The first step in prevention is preoperative planning. Preoperative endoscopic examination can not only determine the pathology but can also reveal any altered anatomy in revision cases. Fine CT scans with coronal reconstruction are optimal to study the orbital anatomy. The anterior ethmoidal artery exiting the orbit can be identified by locating the anterior ethmoidal artery peak or “nipple” (Fig. 19.3).⁷ This is usually located just along the skull base at the confluence of the superior oblique and medial rectus muscles. Any dehiscence or thinning of the lamina papyracea should be noted, especially in a revision surgery.

Another important step is to prepare the patient intraoperatively before beginning the surgery. The eyes should be in the field and taped along the lateral canthal region to allow constant examination and palpation during the surgery. Frequent inspection for periocular bruising and palpation for increased intraocular pressure should be performed during sinus surgery. If orbital bruising, firmness on palpation, and proptosis is discovered, the surgeon must be concerned for a developing hematoma.
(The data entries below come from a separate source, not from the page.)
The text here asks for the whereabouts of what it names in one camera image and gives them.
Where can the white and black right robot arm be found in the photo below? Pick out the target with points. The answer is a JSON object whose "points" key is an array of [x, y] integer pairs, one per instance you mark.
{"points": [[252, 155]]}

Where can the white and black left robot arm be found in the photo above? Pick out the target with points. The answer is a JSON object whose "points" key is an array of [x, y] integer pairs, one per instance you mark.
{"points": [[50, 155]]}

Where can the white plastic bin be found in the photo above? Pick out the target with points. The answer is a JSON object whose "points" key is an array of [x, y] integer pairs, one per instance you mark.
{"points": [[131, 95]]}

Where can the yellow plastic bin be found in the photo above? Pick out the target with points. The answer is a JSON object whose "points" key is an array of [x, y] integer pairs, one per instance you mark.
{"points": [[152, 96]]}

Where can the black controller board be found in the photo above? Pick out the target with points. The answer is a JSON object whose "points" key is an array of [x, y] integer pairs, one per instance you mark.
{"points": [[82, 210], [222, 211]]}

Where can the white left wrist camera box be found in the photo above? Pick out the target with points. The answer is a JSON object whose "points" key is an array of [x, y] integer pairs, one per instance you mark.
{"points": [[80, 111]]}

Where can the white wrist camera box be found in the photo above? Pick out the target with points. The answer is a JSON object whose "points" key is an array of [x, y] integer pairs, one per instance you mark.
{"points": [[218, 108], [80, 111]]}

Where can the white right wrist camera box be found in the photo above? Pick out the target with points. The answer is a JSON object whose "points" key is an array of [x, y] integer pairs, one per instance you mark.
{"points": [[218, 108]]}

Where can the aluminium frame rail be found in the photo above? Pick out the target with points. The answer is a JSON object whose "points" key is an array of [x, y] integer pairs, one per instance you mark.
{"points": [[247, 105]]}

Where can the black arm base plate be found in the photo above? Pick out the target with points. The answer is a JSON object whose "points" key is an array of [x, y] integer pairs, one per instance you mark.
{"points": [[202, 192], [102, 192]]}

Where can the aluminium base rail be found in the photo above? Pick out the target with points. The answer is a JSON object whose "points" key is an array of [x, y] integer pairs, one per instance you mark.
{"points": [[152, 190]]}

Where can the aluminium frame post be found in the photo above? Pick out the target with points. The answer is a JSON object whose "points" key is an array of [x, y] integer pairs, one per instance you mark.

Several actions must be preformed simultaneously to prevent a disastrous outcome. The retina is very sensitive to ischemia and blindness has been shown to occur within 90 minutes of hematoma onset.^5,7 The first step is to obtain an intraoperative ophthalmology consult. While awaiting their arrival, the nasal cavity needs to be inspected for bleeding. Any nasal packing should be removed and hemostasis should be achieved. Intraocular pressures should be evaluated with a tonometer and the source of the bleeding (arterial vs. venous) should be determined. Venous bleeding usually results in a slower build up of hematoma and intraocular pressure. As a result, conservative measures such as intravenous mannitol, steroids, and orbital massage can be given to help lower intraocular pressures. However, close observation should be performed because these methods may fail to lower intraocular pressure. When these fail, surgical intervention should be performed to prevent blindness.